IMO, it all depends on who you're with. I would try to make it memorable for all involved. I was introduced to the Book Cliffs by a guy who is almost 60 now, and if I draw a tag out there before he's too old to come along, I'll take him back out there and work within his limitations. I feel like it would be a good way to pay him back, and it would be a lot of fun.

If he can't go for any reason, I'd take an adventurous friend I have and do some serious hiking. I have the most fun there when I'm as far from everyone/everything as possible. It can feel very remote in certain places there, and I like that a lot.


----------



## AF CYN (Mar 19, 2009)

Critter said:


> So to answer your question I'd hike a ways off of the road and camp in luxury.

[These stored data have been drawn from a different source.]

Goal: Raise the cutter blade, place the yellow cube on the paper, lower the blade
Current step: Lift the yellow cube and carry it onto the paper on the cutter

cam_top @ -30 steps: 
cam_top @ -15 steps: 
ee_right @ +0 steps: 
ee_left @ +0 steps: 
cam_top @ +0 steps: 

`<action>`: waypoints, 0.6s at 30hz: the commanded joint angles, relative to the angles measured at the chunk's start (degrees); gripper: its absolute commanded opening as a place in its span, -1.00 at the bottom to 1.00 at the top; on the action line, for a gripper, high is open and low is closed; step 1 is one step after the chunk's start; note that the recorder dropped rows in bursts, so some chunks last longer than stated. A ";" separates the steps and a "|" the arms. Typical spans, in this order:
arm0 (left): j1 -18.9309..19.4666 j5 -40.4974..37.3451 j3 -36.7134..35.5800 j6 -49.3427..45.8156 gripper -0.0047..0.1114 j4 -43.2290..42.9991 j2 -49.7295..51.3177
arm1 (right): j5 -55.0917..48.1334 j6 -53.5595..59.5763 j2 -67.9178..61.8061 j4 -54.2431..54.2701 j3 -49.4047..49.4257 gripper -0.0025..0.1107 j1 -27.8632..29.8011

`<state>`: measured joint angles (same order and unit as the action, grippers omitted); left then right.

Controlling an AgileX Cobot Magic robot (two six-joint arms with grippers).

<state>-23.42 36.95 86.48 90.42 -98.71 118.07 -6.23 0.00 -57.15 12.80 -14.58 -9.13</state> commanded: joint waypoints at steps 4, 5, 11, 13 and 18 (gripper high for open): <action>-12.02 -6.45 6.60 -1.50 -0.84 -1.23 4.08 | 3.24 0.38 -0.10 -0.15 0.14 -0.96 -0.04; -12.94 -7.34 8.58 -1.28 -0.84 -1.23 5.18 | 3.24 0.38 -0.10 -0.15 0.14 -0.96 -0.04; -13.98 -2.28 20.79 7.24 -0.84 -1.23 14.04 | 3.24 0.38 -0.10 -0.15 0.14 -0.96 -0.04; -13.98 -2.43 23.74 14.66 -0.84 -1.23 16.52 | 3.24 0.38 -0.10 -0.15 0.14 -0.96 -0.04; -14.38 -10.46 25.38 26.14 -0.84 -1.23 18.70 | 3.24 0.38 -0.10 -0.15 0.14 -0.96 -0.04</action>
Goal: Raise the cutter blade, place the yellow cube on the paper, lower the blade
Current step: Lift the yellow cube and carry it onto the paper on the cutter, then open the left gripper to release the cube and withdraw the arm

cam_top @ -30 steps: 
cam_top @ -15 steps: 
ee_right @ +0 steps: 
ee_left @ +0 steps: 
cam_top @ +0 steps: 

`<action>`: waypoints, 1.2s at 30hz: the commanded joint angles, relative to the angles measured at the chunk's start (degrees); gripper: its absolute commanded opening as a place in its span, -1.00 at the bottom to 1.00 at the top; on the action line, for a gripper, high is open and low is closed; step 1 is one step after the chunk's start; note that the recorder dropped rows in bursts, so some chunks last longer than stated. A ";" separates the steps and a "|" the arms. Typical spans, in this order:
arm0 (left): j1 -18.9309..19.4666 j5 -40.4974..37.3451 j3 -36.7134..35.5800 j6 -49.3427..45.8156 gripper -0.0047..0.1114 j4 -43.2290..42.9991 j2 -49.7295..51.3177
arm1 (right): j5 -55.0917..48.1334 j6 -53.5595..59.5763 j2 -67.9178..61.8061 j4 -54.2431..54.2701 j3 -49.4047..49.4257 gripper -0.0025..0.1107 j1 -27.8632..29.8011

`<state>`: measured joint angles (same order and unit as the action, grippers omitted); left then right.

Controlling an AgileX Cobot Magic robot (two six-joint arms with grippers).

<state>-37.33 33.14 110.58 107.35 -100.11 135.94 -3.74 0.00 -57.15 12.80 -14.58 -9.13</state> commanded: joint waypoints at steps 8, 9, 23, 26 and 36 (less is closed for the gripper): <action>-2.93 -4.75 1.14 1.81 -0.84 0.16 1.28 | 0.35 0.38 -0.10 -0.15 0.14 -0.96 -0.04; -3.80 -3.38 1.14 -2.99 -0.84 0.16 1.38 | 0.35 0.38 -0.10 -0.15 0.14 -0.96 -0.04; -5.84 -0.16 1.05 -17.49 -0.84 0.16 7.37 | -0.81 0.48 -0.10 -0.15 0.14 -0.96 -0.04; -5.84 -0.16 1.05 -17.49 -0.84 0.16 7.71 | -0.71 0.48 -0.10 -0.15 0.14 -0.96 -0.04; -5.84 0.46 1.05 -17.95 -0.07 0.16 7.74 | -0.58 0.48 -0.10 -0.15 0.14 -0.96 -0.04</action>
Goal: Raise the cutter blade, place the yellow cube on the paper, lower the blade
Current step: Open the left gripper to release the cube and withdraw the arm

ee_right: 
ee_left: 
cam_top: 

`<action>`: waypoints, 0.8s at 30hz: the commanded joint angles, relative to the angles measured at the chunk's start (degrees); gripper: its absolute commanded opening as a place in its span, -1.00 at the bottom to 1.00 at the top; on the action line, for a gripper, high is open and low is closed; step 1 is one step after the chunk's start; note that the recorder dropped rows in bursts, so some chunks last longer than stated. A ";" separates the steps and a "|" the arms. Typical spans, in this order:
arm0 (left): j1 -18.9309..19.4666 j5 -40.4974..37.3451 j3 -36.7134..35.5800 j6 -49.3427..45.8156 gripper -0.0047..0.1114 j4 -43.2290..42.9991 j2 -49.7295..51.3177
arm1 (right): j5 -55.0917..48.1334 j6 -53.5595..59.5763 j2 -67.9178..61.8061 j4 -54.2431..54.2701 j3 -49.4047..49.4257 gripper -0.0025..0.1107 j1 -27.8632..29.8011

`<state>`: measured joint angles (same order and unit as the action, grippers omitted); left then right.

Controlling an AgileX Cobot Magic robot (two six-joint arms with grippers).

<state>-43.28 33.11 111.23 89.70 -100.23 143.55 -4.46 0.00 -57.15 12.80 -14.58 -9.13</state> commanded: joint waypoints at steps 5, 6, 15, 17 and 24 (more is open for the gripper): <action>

This is the option that I'm probably most likely to pursue. Still, I can't help but dream of an epic backcountry adventure and really big bucks.


----------



## goofy elk (Dec 16, 2007)

Years ago , here is what I did archery in the Books.

Set up camp on Tenmile knoll,
Hiked south down Diamond ridge, 
2 miles there are some GREAT pockets that held some of the BEST bucks.

Hunt it mid week-- early-----------------TRUST ME...


----------



## Critter (Mar 20, 2010)

goofy elk said:


> Years ago , here is what I did archery in the Books.
> 
> Set up camp on Tenmile knoll,
> Hiked south down Diamond ridge,
> ...


I can picture where you were at exactly and with the fire that went through there in 2002 it is even better now. I hunted a lot of that area before they closed it. But that kind of hunting in for young kids anymore unless you have access to horses.

I shot my 343" bull elk just north of Tenmile Knoll back in 2001.


----------



## gdog (Sep 13, 2007)

AF CYN said:


> This is the option that I'm probably most likely to pursue......


Did this exact thing and came away with a Muzzleloader buck I was happy with. Saw bigger, but ended up being a great hunt.


----------



## bekins24 (Sep 22, 2015)

Yeah if you have waited this long to draw that tag, might as well get into the big boys while you can!


----------



## Dahlmer (Sep 12, 2007)

I should be able to draw a Book Cliffs tag in about 3-5 years. When I do we'll be packing the horses up and headed into the roadless area. That is the appeal of the Books for me...the opportunity to pack in 5-10 miles and get away from people. In the two opportunities we have had to do that we have run into all of 1 other hunter.


----------



## hazmat (Apr 23, 2009)

Man you guys are making me want to bale on the current unit I am trying to draw and see what a book cliffs hunt is all about. Book cliffs and San juan are the only two units I haven't hiked around in this great state


----------



## Cheater (Feb 8, 2012)

Gdog, great buck. That cape is gorgeous!


----------



## AF CYN (Mar 19, 2009)

I appreciate the insights. You all have given me some options and places to consider. I may PM some of you to talk about a few spots I am considering in particular.


----------